TASK DETAILS: This exercise calls for a copy of every line in the listing below that carries the word "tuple".

(DATA FOR ANALYSIS)

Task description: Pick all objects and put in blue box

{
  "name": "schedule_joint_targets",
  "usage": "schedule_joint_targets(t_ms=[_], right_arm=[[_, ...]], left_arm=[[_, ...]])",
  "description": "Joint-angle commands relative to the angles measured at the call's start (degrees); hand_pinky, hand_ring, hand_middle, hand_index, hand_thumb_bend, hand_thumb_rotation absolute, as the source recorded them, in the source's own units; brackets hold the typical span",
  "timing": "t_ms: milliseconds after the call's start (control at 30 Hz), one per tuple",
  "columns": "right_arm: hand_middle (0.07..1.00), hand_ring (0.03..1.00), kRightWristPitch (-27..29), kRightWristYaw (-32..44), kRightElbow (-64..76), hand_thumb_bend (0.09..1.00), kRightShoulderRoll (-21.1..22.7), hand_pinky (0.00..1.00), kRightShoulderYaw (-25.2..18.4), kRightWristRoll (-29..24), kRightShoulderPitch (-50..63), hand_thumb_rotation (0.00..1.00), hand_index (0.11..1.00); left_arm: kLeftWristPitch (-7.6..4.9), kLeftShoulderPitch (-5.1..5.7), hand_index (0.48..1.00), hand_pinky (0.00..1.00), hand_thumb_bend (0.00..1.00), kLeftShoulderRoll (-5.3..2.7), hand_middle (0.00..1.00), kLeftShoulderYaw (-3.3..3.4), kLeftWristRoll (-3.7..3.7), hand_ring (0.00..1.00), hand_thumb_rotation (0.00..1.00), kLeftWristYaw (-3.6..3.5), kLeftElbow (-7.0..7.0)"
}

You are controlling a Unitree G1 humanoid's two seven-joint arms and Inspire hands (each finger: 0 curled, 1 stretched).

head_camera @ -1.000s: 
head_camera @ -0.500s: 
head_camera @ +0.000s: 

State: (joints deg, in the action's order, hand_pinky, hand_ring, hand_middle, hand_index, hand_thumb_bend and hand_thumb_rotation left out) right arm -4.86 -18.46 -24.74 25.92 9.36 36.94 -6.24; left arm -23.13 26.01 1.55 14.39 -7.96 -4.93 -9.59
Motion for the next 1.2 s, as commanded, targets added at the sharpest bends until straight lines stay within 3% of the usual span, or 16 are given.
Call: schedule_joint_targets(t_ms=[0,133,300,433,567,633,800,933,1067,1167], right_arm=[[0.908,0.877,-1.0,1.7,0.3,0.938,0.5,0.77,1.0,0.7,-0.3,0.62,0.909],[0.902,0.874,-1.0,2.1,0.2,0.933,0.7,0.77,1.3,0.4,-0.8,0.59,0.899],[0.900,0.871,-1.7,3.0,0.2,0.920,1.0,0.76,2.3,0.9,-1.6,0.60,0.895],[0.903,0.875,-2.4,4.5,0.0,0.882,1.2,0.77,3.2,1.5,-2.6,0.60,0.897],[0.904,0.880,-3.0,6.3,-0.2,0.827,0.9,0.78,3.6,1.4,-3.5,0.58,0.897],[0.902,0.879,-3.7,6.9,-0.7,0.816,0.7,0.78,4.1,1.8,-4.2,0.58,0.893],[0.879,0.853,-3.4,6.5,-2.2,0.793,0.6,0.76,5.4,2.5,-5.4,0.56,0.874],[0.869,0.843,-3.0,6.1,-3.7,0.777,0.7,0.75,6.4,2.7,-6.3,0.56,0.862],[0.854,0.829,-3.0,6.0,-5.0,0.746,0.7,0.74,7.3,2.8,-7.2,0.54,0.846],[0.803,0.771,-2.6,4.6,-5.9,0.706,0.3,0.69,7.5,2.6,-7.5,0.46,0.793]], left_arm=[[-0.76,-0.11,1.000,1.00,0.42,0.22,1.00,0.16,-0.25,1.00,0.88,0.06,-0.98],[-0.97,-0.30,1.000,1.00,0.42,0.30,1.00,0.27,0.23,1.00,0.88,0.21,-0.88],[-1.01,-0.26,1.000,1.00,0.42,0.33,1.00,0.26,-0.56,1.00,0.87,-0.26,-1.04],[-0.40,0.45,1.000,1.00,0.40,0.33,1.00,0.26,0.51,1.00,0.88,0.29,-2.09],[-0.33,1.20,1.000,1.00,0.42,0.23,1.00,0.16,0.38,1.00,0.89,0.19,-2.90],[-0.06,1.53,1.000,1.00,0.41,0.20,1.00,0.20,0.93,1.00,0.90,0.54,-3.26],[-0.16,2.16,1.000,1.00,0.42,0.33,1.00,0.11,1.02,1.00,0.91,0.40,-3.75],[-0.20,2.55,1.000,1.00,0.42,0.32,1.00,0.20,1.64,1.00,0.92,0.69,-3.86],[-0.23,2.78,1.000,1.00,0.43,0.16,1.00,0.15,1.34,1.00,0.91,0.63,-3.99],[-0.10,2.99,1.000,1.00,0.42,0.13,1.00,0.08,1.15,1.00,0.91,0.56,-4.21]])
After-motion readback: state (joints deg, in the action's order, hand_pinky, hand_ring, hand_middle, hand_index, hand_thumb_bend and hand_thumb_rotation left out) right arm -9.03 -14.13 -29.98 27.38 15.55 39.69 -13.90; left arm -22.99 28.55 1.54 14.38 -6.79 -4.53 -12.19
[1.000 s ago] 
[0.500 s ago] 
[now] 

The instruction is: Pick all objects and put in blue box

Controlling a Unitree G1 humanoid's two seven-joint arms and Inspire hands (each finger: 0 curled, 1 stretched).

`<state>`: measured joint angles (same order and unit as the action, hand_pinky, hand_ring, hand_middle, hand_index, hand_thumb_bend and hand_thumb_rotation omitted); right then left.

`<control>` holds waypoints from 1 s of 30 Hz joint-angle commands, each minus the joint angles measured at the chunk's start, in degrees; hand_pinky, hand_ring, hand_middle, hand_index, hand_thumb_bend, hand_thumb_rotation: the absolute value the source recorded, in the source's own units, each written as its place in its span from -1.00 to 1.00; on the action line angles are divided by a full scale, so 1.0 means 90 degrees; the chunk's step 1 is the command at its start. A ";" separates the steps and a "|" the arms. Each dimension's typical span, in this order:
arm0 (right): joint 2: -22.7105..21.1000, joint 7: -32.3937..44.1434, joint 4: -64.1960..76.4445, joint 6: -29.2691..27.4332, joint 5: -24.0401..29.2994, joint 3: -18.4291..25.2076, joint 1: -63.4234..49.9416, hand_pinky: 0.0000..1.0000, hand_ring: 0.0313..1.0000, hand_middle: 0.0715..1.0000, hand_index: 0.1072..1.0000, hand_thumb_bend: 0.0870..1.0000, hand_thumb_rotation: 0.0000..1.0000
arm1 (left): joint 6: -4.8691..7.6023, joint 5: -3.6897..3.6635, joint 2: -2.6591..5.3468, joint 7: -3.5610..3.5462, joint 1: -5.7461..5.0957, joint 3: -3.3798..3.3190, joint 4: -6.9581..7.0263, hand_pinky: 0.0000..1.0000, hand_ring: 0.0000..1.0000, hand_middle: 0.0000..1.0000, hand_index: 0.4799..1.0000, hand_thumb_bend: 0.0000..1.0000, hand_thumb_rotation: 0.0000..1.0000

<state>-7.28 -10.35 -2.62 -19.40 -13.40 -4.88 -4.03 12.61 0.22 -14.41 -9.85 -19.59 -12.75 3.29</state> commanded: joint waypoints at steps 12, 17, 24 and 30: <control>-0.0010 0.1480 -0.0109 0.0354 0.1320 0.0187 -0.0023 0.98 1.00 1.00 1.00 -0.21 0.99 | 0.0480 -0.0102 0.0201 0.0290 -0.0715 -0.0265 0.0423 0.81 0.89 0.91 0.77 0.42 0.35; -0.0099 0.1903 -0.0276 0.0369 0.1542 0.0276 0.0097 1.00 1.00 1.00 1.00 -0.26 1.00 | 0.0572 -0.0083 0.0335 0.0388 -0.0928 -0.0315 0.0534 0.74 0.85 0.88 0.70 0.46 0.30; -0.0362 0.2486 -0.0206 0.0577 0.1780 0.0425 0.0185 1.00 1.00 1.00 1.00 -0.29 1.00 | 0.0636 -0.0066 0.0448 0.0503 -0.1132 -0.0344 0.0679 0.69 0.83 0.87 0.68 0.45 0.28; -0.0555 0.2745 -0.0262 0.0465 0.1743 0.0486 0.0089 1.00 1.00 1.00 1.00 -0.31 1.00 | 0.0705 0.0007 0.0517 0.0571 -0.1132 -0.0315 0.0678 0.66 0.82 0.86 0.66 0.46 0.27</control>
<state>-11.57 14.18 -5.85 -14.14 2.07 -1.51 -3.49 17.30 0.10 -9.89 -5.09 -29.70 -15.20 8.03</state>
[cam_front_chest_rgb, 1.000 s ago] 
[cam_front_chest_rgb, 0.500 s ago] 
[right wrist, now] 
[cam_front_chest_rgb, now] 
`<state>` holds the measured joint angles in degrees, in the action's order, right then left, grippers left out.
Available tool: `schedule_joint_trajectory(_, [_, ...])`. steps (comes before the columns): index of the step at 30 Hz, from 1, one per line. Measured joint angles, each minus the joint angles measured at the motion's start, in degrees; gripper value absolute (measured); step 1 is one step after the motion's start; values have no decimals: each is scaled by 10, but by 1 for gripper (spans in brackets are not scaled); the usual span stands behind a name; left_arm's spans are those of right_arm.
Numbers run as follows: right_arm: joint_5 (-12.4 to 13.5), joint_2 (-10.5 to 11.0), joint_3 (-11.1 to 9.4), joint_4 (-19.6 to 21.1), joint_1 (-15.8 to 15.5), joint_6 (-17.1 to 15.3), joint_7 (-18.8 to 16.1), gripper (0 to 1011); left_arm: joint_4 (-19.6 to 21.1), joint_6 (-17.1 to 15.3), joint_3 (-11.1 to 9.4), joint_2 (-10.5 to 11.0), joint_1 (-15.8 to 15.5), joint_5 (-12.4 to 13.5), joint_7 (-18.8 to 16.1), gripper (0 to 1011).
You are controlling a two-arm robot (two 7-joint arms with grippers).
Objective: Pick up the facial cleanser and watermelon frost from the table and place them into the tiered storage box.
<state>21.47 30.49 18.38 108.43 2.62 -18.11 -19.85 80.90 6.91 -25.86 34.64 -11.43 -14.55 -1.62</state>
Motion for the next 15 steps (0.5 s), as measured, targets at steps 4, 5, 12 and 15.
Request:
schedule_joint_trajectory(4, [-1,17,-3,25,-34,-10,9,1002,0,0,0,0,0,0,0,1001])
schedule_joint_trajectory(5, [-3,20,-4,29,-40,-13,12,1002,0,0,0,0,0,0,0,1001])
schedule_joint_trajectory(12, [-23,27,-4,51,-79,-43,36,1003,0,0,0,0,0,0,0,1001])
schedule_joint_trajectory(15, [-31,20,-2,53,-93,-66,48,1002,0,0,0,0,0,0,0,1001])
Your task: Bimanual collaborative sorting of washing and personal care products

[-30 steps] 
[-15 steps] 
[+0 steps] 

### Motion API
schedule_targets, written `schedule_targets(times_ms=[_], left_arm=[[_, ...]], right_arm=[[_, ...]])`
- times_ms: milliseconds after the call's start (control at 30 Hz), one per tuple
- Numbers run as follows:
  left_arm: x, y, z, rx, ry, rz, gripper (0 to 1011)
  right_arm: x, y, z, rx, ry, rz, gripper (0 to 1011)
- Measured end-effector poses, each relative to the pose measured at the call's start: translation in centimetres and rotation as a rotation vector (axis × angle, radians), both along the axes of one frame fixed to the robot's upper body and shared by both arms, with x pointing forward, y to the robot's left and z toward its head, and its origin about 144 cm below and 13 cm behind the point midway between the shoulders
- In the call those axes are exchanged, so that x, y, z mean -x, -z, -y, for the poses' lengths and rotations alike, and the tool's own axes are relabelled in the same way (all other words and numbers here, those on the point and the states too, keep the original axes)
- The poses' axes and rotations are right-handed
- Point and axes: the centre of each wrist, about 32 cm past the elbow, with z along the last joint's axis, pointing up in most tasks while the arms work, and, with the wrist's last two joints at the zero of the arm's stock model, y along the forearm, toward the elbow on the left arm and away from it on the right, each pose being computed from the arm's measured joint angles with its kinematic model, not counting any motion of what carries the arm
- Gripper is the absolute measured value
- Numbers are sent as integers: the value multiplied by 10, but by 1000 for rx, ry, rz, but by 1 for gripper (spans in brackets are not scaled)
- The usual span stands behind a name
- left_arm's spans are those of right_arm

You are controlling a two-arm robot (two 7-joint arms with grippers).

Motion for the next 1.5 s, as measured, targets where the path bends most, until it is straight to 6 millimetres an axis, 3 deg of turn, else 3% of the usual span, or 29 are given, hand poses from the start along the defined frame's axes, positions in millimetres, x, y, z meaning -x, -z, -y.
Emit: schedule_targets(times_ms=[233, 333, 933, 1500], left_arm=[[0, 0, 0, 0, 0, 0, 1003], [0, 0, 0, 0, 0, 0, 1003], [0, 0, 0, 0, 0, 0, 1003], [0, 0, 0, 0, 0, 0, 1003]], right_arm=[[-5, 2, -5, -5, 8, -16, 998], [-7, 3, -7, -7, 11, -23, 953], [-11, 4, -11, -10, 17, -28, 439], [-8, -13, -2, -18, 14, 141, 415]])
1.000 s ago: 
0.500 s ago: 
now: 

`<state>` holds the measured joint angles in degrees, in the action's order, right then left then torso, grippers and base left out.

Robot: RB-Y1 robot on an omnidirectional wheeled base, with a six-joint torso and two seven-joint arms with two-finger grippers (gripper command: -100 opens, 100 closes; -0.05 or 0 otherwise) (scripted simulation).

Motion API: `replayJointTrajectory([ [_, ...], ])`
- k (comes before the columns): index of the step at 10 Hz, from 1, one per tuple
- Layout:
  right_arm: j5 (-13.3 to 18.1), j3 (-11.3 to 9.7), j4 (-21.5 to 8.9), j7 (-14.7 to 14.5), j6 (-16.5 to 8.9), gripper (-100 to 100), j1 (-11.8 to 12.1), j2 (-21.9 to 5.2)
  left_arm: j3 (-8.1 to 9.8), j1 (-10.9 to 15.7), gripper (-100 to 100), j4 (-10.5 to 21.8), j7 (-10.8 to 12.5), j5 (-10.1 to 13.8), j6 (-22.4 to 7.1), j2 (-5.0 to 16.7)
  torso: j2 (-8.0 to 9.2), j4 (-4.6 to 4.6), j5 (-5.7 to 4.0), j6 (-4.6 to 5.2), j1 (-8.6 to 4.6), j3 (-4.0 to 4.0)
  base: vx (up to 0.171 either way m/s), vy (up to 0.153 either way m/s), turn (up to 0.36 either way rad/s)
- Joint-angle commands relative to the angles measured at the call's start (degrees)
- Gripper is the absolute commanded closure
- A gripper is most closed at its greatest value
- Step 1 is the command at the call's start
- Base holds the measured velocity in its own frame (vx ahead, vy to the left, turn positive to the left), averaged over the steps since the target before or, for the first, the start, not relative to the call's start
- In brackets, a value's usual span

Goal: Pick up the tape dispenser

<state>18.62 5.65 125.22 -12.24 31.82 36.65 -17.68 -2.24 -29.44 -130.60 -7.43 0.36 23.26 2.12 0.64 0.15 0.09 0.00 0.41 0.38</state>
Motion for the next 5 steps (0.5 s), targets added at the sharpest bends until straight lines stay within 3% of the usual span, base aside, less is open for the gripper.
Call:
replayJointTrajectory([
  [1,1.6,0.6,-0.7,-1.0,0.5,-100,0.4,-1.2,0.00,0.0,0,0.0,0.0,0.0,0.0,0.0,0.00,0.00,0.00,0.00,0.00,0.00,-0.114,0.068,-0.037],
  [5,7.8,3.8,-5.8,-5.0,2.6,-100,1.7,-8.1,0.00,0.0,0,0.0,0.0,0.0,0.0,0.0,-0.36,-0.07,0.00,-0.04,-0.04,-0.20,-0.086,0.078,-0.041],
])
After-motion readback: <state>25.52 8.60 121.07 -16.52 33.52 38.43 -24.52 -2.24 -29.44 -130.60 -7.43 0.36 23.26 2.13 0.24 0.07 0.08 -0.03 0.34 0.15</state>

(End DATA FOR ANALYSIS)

FINISHED EXERCISE:
  "timing": "t_ms: milliseconds after the call's start (control at 30 Hz), one per tuple",
- times_ms: milliseconds after the call's start (control at 30 Hz), one per tuple
- k (comes before the columns): index of the step at 10 Hz, from 1, one per tuple

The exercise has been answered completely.